[ML] Allow users to annotate ML anomaly results #33376

droberts195 · 2018-09-04T12:35:03Z

It would be nice if a user who knows the reason for an interesting feature in the ML results to be able to annotate this.

To enable this we could add a new annotation result type, similar to this:

    {
      "job_id": "it-ops-metrics",
      "result_type": "annotation",
      "timestamp": 1454944200000,
      "end_timestamp": 1454946000000,
      "annotation": "Datacenter was isolated for failover testing",
      // The following is optional
      "detector_index": 1
    }

By making the detector index optional, the annotation can apply to either the whole job or just a specific detector.

Unlike other ML results, instead of timestamp and bucket_span annotations have timestamp and end_timestamp so that the annotation can span an arbitrary time period.

Originally it was thought that the same functionality could be used by the ML C++ code to add reasons why it created results, but the current thinking is that it is better to have separate functionality for the two use cases, hence elastic/ml-cpp#197 has been raised to discuss labelling by the C++ code.

The text was updated successfully, but these errors were encountered:

elasticmachine · 2018-09-04T12:35:04Z

Pinging @elastic/ml-core

tveasey · 2018-09-04T15:20:12Z

We should think about structured input the user can provide here as well, the simplest thing would be something to the effect of "this is important" or "this is not important". It is much harder to infer things from free text input if we start using this to provide supervision to our models (although having both is no bad thing).

richcollier · 2018-09-04T17:01:05Z

maybe this is also a solution for this ER? https://github.com/elastic/enhancements/issues/3322

droberts195 · 2018-10-19T13:35:58Z

We should think about structured input the user can provide here as well

We talked about this feature in the roadmap discussion in Dublin and decided that initially this will just be annotations by humans for human consumption.

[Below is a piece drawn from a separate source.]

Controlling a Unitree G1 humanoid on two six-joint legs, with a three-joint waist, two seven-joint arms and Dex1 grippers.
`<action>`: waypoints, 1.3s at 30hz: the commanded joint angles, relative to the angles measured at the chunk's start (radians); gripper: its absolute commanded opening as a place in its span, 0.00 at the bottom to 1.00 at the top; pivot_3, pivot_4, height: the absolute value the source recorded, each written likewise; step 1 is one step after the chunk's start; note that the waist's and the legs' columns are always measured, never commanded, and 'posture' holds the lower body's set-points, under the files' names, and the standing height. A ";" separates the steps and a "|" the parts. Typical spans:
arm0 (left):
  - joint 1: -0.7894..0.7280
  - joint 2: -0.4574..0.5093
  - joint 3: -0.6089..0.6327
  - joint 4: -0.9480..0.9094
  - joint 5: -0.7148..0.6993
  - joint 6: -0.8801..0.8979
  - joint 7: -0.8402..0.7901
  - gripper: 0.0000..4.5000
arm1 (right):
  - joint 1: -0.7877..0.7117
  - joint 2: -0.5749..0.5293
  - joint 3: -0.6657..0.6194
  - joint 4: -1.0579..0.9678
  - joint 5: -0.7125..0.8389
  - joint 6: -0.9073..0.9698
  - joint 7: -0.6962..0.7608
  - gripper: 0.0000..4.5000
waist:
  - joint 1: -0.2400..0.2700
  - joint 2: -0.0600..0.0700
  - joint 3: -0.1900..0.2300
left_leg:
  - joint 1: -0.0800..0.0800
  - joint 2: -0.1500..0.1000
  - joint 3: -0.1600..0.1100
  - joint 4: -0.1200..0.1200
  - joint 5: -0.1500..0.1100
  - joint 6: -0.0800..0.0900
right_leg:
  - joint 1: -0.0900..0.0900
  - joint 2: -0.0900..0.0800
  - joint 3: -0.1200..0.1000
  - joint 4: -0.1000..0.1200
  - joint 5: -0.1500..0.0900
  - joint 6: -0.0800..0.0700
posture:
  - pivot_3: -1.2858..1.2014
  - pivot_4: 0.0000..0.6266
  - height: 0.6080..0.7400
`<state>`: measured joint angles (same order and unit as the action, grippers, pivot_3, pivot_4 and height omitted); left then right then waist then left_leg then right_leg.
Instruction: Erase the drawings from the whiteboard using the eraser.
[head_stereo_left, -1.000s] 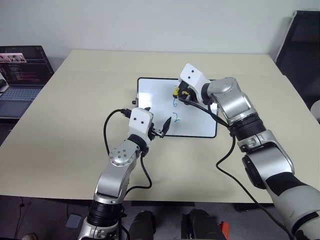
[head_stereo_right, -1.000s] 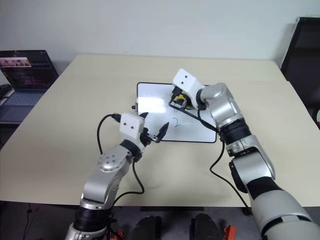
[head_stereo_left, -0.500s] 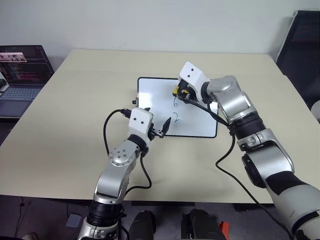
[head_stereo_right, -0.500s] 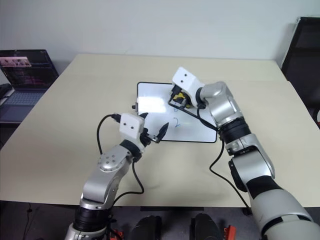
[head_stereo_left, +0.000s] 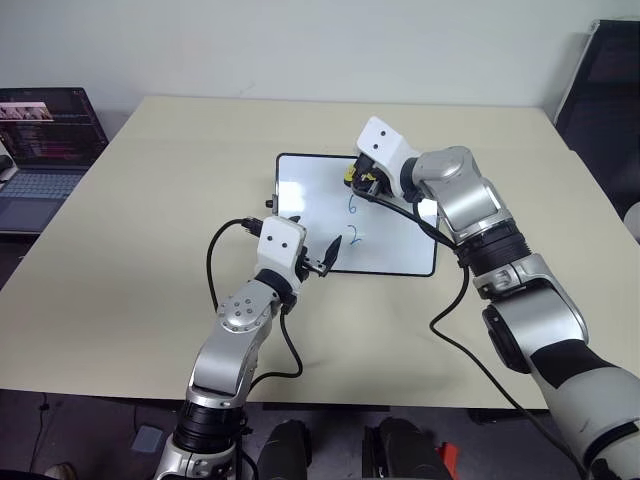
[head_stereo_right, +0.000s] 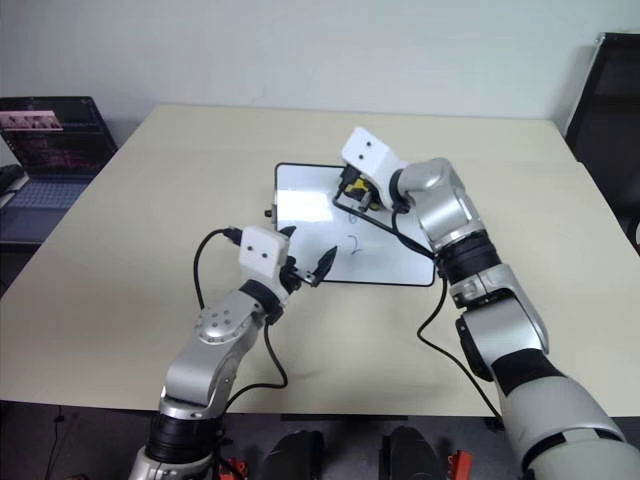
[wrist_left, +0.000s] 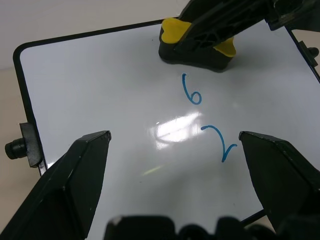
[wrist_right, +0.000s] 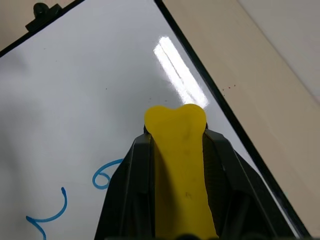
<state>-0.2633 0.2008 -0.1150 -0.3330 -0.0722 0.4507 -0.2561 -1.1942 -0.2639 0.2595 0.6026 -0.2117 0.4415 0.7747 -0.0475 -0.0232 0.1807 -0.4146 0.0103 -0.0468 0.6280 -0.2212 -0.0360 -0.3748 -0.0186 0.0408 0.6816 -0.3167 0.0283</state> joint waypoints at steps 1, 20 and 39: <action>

If we ever add user feedback to provide supervision to our models then we can either extend the format or add a new result type to store this feedback separately.

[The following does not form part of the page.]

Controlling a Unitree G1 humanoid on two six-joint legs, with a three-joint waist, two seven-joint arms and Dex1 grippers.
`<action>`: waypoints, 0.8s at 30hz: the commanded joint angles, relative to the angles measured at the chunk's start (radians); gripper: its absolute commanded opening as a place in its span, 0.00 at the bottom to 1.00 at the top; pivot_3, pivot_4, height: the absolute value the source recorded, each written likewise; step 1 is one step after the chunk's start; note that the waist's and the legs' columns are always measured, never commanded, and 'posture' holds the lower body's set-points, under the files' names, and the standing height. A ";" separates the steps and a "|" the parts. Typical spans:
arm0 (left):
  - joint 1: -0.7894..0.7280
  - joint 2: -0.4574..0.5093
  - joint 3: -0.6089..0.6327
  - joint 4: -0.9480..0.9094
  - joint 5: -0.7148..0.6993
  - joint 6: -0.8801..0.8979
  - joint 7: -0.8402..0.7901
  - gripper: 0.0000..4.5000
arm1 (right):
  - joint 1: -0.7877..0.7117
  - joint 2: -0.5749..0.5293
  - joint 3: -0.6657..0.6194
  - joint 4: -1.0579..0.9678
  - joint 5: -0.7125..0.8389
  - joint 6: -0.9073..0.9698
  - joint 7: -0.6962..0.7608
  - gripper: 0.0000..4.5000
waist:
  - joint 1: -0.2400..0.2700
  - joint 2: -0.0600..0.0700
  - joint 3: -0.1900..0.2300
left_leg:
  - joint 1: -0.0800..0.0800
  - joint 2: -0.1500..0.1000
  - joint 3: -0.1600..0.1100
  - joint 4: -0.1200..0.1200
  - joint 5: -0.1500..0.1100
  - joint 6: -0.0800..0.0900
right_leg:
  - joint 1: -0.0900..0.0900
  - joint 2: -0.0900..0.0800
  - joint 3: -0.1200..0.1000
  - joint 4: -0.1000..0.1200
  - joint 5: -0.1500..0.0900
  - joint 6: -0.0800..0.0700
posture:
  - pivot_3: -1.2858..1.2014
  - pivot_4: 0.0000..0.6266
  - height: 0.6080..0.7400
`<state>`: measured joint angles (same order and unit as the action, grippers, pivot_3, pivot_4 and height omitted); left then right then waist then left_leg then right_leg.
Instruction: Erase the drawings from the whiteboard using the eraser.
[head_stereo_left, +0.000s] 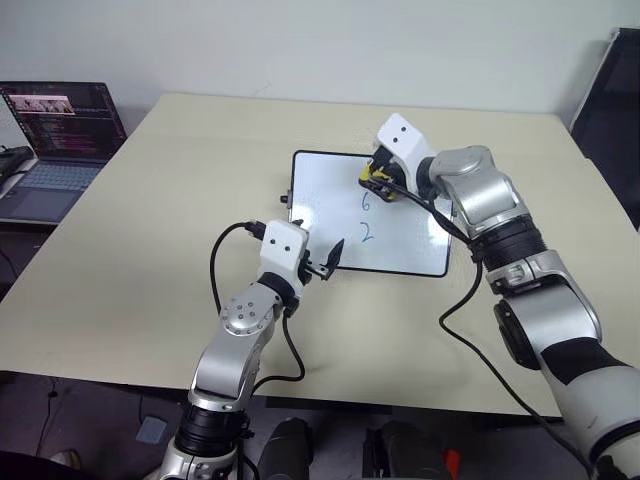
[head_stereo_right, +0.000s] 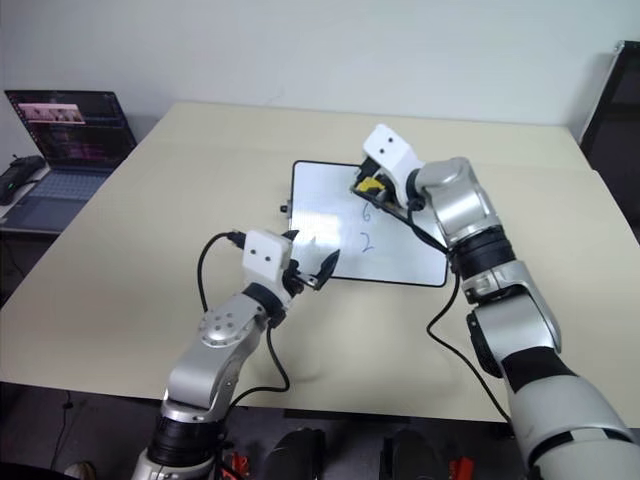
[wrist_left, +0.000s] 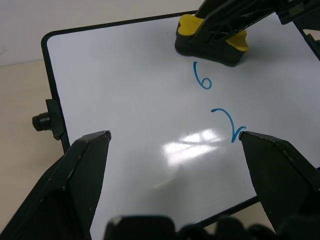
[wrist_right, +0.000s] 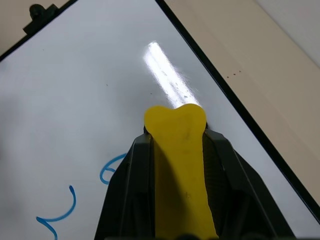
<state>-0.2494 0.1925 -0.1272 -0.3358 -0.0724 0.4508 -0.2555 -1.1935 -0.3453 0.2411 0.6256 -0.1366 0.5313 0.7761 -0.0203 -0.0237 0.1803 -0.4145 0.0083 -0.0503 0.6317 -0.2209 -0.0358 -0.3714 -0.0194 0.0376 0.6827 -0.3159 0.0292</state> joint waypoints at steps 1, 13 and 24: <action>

droberts195 · 2018-11-06T10:03:30Z

Some possibilities based on a discussion with @peteharverson are:

Allow global annotations, i.e. no job_id field
Allow annotations that apply to multiple jobs, i.e. job_id is an array with multiple values
Allow annotations that apply to a job group, i.e. allow job_group to be specified instead of job_id

If we allow groups we need to decide how and when they'll be expanded to specific job IDs.

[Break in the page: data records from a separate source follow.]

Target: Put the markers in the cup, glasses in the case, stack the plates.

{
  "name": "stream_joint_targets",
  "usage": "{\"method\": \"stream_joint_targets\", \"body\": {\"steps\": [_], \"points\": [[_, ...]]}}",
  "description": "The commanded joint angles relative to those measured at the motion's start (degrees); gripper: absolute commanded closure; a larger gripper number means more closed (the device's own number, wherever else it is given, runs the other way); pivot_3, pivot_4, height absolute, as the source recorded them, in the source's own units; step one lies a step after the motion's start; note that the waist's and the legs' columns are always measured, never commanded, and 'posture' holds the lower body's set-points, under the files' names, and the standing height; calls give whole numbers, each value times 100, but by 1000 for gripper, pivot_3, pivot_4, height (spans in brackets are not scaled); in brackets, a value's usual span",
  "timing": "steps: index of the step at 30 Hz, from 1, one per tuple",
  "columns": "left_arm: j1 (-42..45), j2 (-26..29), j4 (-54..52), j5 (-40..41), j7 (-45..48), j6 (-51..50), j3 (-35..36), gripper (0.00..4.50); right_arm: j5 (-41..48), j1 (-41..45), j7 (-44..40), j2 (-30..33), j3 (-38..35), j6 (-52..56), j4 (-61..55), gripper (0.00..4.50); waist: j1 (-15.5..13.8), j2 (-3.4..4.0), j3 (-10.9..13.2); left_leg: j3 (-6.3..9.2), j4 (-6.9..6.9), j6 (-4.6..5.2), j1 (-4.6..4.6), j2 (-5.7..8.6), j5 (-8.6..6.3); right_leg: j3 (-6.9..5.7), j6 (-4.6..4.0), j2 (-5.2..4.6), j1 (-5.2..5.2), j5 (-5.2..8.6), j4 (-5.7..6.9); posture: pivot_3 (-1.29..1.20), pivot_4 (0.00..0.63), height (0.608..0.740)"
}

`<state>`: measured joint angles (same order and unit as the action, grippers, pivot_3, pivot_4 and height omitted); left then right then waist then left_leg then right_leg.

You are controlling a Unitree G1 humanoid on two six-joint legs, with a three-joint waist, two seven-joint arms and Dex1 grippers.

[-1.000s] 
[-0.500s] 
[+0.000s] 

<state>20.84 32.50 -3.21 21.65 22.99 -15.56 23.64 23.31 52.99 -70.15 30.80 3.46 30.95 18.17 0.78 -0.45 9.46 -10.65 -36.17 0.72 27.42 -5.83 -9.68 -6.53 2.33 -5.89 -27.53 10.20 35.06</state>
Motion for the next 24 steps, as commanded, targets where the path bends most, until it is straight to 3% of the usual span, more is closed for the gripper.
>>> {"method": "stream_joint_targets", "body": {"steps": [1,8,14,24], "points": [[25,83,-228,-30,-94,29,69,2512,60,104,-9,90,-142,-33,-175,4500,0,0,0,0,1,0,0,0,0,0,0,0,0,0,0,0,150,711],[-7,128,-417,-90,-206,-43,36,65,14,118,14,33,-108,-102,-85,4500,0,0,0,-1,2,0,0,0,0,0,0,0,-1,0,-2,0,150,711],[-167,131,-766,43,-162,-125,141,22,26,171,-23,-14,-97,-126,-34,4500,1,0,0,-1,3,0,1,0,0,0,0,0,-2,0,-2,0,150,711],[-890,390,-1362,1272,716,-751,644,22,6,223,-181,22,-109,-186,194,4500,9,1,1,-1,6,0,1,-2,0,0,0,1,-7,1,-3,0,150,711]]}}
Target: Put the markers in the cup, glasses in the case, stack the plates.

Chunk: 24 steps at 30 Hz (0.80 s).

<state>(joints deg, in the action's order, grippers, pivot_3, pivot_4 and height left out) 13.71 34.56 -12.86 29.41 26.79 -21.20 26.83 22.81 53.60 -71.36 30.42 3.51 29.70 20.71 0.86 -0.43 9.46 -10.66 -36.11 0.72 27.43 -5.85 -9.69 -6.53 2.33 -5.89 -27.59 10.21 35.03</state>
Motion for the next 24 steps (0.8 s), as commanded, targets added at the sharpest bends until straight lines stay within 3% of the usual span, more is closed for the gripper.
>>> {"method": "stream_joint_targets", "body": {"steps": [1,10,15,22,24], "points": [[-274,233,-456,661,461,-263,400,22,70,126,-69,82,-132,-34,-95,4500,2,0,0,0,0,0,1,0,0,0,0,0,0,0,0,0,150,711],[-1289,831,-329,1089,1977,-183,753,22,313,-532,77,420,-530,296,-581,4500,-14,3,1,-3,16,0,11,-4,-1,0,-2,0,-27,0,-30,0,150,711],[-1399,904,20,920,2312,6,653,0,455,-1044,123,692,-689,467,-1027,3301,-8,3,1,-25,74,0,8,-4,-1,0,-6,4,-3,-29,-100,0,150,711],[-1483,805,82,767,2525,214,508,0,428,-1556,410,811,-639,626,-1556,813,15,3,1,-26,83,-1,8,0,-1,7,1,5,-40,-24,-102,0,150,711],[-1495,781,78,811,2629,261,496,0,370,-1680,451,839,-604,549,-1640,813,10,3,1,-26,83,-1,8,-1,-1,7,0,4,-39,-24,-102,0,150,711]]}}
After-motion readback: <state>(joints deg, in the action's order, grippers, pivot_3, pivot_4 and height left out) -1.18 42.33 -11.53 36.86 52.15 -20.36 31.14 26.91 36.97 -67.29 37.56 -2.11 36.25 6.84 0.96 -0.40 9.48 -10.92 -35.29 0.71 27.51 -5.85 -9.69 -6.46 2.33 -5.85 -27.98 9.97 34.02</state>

This makes the deletion logic quite complicated - annotations should be deleted when all jobs they relate to are deleted, but the wide variety of ways of specifying which jobs an annotation relates to makes determination of this complex.

sophiec20 · 2018-11-06T10:03:53Z

I wonder if detector_index might also be a optional one?

droberts195 · 2018-11-06T10:32:27Z

I wonder if detector_index might also be a optional one?

We discussed this and decided to have detector_index as the only option, instead of by/partition field values.

droberts195 · 2018-11-06T10:34:11Z

We also decided that it would be useful to have persistent annotations, that don't get deleted if all the jobs they relate to get deleted. This would be useful for the case of repeatedly deleting and recreating a job to try out slightly different configurations.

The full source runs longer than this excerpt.